Stattdessen gehe es um die Fragen: Wie gut gefällt der Einzelperson die sexuelle Aktion? Wie glücklich und erfüllt bin ich? Wie gesehen fühle ich mich? Wie angenommen fühle ich mich? Wie intim ist die Begegnung? Viele Paare würden sich im Alltag beispielsweise gar nicht mehr mit der Zunge küssen – dabei könne auch das Lust auf mehr machen. Ihr Tipp: "Machen Sie alles in Slow Motion. Lassen Sie sich Zeit." Gerade in Beziehungen, wo die Zeit fehlt, kann eine feste Verabredung deshalb Sinn machen.

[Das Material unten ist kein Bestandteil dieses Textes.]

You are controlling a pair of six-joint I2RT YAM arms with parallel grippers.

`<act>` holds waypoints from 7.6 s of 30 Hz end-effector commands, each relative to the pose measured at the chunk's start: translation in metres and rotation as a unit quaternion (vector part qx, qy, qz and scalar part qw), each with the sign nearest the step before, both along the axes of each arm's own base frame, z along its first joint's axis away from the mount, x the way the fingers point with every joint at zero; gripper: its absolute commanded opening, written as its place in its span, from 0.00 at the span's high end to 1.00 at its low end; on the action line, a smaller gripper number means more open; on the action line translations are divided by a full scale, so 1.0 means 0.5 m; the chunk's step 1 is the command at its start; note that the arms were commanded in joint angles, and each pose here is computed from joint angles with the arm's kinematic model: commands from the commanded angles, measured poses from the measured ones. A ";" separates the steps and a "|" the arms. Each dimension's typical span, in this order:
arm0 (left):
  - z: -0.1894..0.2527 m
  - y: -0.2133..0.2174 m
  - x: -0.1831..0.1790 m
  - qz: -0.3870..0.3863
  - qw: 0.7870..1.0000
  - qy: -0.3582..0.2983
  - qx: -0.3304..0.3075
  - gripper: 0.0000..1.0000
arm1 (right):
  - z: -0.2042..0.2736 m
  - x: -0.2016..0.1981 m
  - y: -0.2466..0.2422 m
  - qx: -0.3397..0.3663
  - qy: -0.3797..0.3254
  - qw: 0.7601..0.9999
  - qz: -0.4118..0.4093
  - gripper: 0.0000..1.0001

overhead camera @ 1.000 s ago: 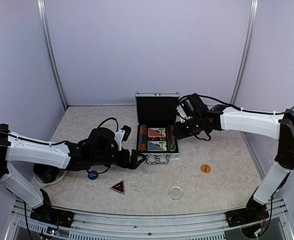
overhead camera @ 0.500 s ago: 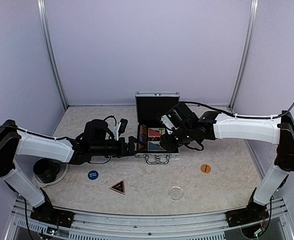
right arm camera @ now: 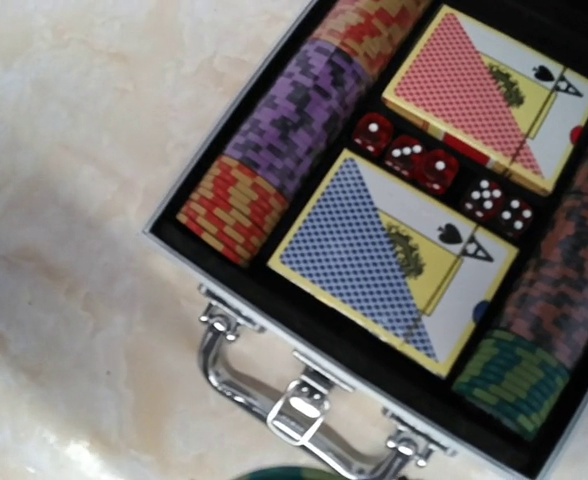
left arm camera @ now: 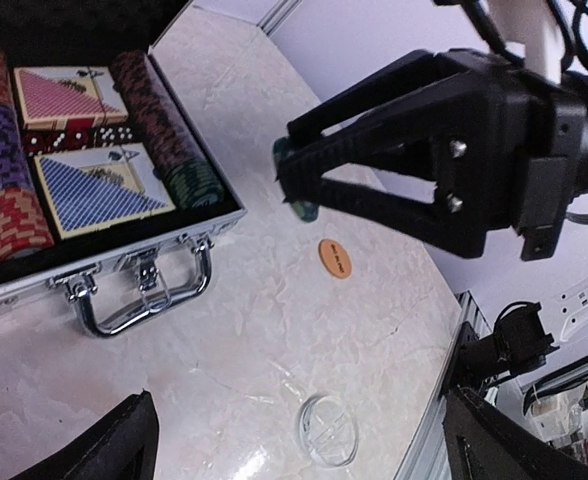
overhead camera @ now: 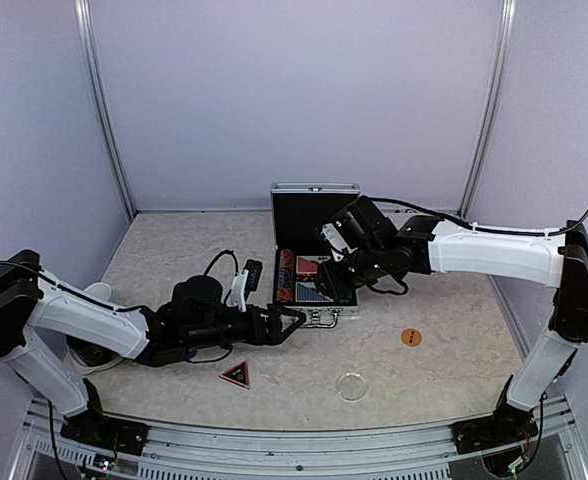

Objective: Pack up texas hold em set
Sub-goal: Pick up the poker chip from the center of the board, then pass from the right arm to the left, then place the poker chip in the slot, then pick up the dealer button from the center of the board, then place the dealer button in the poker case.

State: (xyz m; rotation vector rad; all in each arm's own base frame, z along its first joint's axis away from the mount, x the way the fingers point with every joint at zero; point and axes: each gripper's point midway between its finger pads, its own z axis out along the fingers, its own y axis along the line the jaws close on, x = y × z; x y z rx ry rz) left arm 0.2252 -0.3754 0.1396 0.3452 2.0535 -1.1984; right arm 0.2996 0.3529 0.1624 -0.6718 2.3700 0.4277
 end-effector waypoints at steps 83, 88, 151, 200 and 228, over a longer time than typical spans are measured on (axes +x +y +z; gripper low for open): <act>0.068 -0.157 0.063 -0.087 0.968 -0.196 0.130 1.00 | 0.137 -0.014 -0.157 0.056 -0.074 0.991 -0.092 0.01; 0.091 -0.158 0.101 -0.107 0.909 -0.310 0.257 1.00 | 0.141 -0.020 -0.260 0.051 -0.096 0.983 -0.147 0.01; 0.024 -0.195 0.311 -0.101 0.801 -0.396 0.436 0.05 | 0.035 -0.093 -0.255 0.034 0.004 0.996 -0.081 0.01; 0.001 0.265 -0.089 0.120 0.951 -0.053 0.281 0.01 | -0.110 -0.092 -0.048 -0.136 0.013 0.990 0.024 0.51; -0.168 0.207 -0.156 0.088 0.924 0.032 0.371 0.01 | -0.109 0.368 0.027 -0.045 -0.113 0.992 -0.034 0.47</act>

Mit Sex sei es wie mit Sport: Man gewöhnt sich an Sexlosigkeit. Wenn man dann aber die Kurve kriegt, merkt man erst, wie gut es einem tut. "Je mehr Sex ich habe, desto mehr Lust habe ich", sagt Welch und betont noch einmal, dass es nicht um Penetration geht, sondern um das Auflebenlassen des Funkens. Es sei wichtig, bei einer Flaute nicht aufzugeben und sich nicht damit abzufinden, dass Sex in der Beziehung keine Rolle mehr spielt.
Jeder Mensch kann sich verändern – und damit auch jedes Paar.